The Bootstrap (Efron 1979) assumes that the data are IID. Obviously, if we have time series data then we probably cannot make that assumption unless we have a special case that we a time series of IID noise.
Why is the IID assumption needed?
The i.i.d. assumption is important in the classical form of the central limit theorem, which states that the probability distribution of the sum (or average) of i.i.d. variables with finite variance approaches a normal distribution. Often the i.i.d. assumption arises in the context of sequences of random variables.
What are the assumptions in the bootstrap method?
Additional assumptions, such as linearity, smoothness, symmetry, homoscedasticity, and bias, depend upon the statistic, and your method of bootstrapping it. Bootstrapping does not assume your sample is the same as its population – unless you have sampled the entire population this is clearly impossible.
Are there any problems with using bootstrap confidence intervals?

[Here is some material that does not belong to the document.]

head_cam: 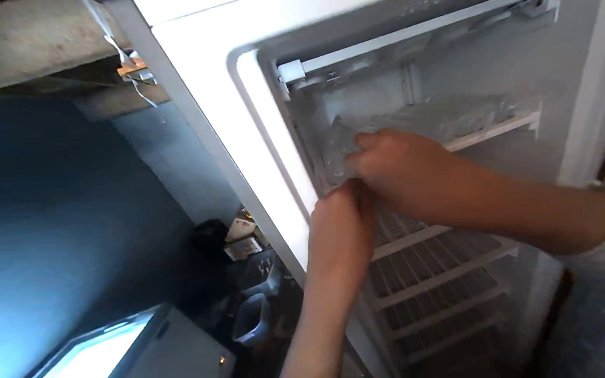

Aside from the bootstrap statistic having to use the same formula as the (population) statistic being estimated, bootstrap confidence limits suffer many of the same problems as ordinary confidence intervals. Although there are problems if a statistic is distributed asymmetrically, heteroscedacticity is more difficult to allow for.
What is the purpose of second stage bootstrap?
Second-stage bootstrapping, which resamples each bootstrap sample, aims to estimate the errors of the first-stage estimates. Some forms of bootstrapping modify the model population’s parameters to meet specific hypotheses – assuming, of course, both the modification and its effects are plausible.
When to bootstrap or resample data with replacement?
There are many ways of going about this process, and modifications thereof, but they share a common underlying logic. Bootstrapping, or resampling data with replacement, is justified to the extent it replicates how that data were obtained – at any rate, if this assumption is unrealistic, its results should be treated accordingly.